I’m dedicating the Day of DH to one making upgrades to one course.  ARC 231 is the first of a series of four classes in architecture history at Judson University.  I have modified this class continually through the years, sometimes through changes to content (e.g., expanding its Islamic material) and sometimes through alterations of delivery–especially as I have become aware of new media and tools that enhance the delivery of the class.

The biggest steps to date have been introducing VoiceThread in 2013 as part of the prep that students complete prior to class and making the shift from 35 mm slides to digital slides (I have, after all, been teaching this thing since the last century!), which was a pretty big transition that, probably, all art & architecture historians had to deal with in the 2000’s +/-.  My university subscribed to the Blackboard system for most of my years there (recently it has turned to eLearn), and across time I moved more and more materials to the site.  It offered some advantages but wasn’t perfect, and was certainly clunky to use (both for me and students) and had severe limitations in the design department.

I was really happy to be accepted into the DH for Art Historians institute held last August at the Roy Rosenzweig Center for History and New Media at George Mason University.  During this two-week super-immersive experience, a group of great facilitators introduced us to dozens of new programs and tools, as well as leading discussions on the sometimes-thorny issues that litter the digital landscape.  Overall, I left even more enthused than I had been at the start to get going on transforming my scholarship and teaching.

The former is the harder part, in particular since I am at the tail-end of a big, lengthy, behemoth of a project that was started in traditional means of research and will conclude in traditional means of publishing.  Maybe the next project will be “born digital,” but this one is already well into cranky adolescence.

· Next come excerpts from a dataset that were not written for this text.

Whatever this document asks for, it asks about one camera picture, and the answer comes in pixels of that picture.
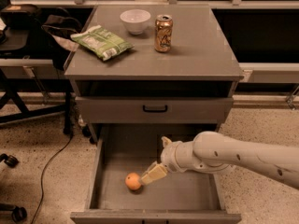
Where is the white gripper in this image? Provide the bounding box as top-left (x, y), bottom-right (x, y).
top-left (139, 136), bottom-right (200, 186)

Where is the closed grey top drawer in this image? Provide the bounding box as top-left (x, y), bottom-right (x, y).
top-left (76, 97), bottom-right (233, 124)

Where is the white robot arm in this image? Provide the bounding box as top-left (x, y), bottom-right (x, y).
top-left (139, 132), bottom-right (299, 189)

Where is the dark jacket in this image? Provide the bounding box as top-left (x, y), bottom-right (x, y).
top-left (42, 15), bottom-right (82, 70)

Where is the black chair caster lower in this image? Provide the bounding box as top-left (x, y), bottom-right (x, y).
top-left (0, 203), bottom-right (27, 223)

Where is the black floor cable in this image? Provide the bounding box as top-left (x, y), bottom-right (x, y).
top-left (30, 133), bottom-right (74, 224)

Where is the green chip bag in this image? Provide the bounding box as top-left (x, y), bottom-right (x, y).
top-left (71, 25), bottom-right (134, 62)

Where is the black chair caster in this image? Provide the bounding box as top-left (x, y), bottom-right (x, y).
top-left (0, 153), bottom-right (19, 168)
top-left (0, 203), bottom-right (27, 223)

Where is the black chair caster upper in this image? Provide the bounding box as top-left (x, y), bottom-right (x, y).
top-left (0, 153), bottom-right (19, 168)

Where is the orange fruit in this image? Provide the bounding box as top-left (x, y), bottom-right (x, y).
top-left (125, 173), bottom-right (141, 190)

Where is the black drawer handle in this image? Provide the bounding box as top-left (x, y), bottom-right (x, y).
top-left (142, 105), bottom-right (168, 113)

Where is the white ceramic bowl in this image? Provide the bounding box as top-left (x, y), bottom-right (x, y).
top-left (120, 9), bottom-right (151, 35)

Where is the gold soda can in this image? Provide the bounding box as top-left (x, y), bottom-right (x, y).
top-left (154, 14), bottom-right (173, 52)

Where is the grey drawer cabinet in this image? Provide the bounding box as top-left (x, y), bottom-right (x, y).
top-left (65, 5), bottom-right (242, 139)

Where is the open grey middle drawer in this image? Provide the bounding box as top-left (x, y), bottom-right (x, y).
top-left (71, 124), bottom-right (241, 224)

But the teaching part is different.  That’s something that has always been flexible; there’s never been a year that I did not fuss with a class to try and improve it.  This year is a bigger overhaul, given my attendance at the DH institute at GMU, the past sabbatical year that I have been able to really think about my class without the overarching need to tend to it, and participation in this Day of DH in which I will formalize my goals and tidy up aspects of the class design that I have fiddled with, but are not yet quite ready for prime time.